= Eco James Coli =

Eco James Coli (February 15, 1922 – December 1982) was an alleged labor racketeer in Chicago. Starting in 1945, Coli's arrest record included attempted hijacking and assault and battery. He also was questioned in the murder of a Republican ward committeeman. During the 1950s, Coli received one year on probation for contributing to the delinquency of a minor. In 1952, Coli was sentenced to eight-to-ten years imprisonment for stealing slot machines from a suburban country club, but the Illinois Supreme Court overturned his conviction in 1955.
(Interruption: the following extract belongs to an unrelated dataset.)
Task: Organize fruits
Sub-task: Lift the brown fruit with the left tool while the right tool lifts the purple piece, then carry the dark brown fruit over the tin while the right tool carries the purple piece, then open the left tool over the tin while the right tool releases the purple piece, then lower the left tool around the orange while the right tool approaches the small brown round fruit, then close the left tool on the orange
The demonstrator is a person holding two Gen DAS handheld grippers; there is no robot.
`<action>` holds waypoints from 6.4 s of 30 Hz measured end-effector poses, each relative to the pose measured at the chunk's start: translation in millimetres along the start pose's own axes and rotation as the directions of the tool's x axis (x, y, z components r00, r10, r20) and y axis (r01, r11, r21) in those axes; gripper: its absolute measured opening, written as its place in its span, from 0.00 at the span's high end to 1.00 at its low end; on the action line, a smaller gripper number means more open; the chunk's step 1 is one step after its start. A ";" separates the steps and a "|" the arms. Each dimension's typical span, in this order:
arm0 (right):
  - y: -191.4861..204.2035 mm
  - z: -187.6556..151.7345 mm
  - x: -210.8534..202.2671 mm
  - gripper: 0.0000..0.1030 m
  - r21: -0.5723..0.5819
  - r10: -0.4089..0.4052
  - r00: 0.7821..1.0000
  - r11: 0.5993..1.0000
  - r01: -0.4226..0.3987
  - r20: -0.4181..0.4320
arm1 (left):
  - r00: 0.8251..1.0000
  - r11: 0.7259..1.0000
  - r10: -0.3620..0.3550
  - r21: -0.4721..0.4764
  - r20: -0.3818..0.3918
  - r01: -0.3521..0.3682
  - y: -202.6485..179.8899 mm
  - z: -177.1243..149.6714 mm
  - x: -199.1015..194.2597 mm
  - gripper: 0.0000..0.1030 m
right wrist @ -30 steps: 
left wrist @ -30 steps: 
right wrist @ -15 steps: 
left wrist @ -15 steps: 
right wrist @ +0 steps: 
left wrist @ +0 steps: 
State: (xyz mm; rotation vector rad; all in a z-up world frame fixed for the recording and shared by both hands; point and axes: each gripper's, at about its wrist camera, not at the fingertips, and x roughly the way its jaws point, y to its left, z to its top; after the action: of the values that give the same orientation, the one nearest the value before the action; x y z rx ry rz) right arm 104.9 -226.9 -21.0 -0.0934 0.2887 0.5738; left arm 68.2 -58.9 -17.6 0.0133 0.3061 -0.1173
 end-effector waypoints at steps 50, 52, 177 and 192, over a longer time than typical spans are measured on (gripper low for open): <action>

Coli was also involved in the Teamsters Union. He served as a secretary-treasurer for Chicago Teamsters Union Local 727, made up of parking lot attendants, funeral drivers, directors, embalmers and others. Coli instituted pensions, health insurance and negotiated lucrative contracts for his members during his tenure. Coli would run this local for 20 years up until his death. During the 1969 Chicago Columbus Day Parade, Coli made headlines by walking the parade route next to Chicago Mayor Richard J. Daley and Illinois Governor Richard Ogilvie. Both Daley and Ogilvie claimed ignorance of Coli's criminal background. James Coli died in 1982 from natural causes. Teamsters Local 727 is now run by James Coli's grandson, John Coli.